Donald's Encyclopedia of Popular Music

A B C D E F G H I J K L M N O P Q R S T U V W X Y Z

MANCINI, Henry

(b 16 April '24, Cleveland OH; d 14 June '94) Composer, conductor. Studied at Juilliard, went to West Coast as studio musician and became famous scoring hit TV series Peter Gunn, incl. hit for Ray Anthony with title theme '59, followed by Mancini's own hit with the theme from Mr Lucky '60, for which he got a Grammy. These were hailed as the first modern jazz TV scores, but they were actually pretty Hollywood; Benny Carter's M-Squad stuff '59 deserves the title. Mancini however went on to win 19 more Grammys, and Oscars '61 for both best score (Breakfast At Tiffany's) and best song: 'Moon River', with words by Johnny Mercer, also a hit single accounting for three Grammys. About 30 other film scores incl. Orson Welles's late noir masterpiece Touch Of Evil '58; scores with hit singles incl.
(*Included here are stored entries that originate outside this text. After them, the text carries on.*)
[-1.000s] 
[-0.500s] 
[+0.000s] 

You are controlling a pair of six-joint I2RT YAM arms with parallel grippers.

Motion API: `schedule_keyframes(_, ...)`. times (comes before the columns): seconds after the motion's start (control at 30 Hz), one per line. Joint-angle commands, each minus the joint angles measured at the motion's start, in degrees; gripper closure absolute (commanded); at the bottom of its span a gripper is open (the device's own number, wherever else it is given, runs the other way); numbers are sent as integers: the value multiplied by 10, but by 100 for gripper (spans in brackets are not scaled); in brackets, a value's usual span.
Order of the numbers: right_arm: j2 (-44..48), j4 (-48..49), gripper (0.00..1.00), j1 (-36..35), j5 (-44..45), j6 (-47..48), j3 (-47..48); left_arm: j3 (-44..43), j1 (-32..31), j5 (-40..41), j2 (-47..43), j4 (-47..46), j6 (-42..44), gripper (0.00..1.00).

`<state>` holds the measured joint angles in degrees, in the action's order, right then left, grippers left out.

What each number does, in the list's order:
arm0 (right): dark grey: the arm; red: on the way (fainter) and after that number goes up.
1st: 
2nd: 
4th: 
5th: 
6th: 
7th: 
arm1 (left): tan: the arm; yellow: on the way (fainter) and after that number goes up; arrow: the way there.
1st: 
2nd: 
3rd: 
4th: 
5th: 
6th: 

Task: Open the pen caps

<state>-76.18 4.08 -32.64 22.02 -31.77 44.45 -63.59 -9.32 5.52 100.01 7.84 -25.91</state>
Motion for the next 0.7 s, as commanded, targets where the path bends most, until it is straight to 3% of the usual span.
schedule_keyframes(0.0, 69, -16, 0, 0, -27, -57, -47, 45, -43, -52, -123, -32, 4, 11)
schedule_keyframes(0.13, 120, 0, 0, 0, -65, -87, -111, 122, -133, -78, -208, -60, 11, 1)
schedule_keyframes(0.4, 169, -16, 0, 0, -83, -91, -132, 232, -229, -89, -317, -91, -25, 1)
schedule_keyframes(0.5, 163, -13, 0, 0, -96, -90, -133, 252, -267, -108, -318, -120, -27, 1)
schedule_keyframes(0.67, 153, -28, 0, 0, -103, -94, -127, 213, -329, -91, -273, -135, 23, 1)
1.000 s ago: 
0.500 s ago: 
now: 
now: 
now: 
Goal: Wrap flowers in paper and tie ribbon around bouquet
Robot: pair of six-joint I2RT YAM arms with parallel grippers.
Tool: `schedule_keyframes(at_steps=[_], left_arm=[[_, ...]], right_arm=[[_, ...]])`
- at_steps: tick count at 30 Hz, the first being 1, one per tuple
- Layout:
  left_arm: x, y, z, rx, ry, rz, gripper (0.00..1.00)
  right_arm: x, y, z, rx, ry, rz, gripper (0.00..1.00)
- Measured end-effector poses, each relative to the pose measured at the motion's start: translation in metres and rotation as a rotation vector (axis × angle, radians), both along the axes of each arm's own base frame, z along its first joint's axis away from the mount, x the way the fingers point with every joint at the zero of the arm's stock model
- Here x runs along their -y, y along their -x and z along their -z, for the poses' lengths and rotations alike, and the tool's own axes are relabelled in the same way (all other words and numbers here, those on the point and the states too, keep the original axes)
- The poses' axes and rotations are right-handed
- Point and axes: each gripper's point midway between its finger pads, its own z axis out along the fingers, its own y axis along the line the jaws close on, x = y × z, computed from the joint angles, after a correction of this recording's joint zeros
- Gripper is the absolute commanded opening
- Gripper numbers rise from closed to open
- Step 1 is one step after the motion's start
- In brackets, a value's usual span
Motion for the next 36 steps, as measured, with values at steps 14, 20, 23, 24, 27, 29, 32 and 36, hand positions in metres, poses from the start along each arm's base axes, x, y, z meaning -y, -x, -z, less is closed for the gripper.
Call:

The Great Imposter '61, Hatari! '62 ('Baby Elephant Walk' provided hits for others as well), Days Of Wine And Roses and Charade '63, A Shot In The Dark '64 and best of all The Pink Panther '64, the sax played on the top 40 hit single by Plas Johnson, and still going strong in cartoons; but his biggest hit as a conductor was not his own composition: the love theme from Nino Rota's score for Zeffirelli's Romeo And Juliet was no. 1 for two weeks '69. He conducted top symphony orchestras around the world; more ambitious work incl. concert suite Beaver Valley '37. A phenomenal 38 Mancini LPs charted '59--77 incl. 18 in top 40; biggest hits were TV or film albums incl. Breakfast (no. 1 for twelve weeks '61); also Brass On Ivory (duets with trumpeter Doc Severinson) on RCA. The Long Hot Summer '58 was on MCA (Alex North's film score cond. by Mancini). Autobiography (with Gene Lees) Did They Mention The Music? '89.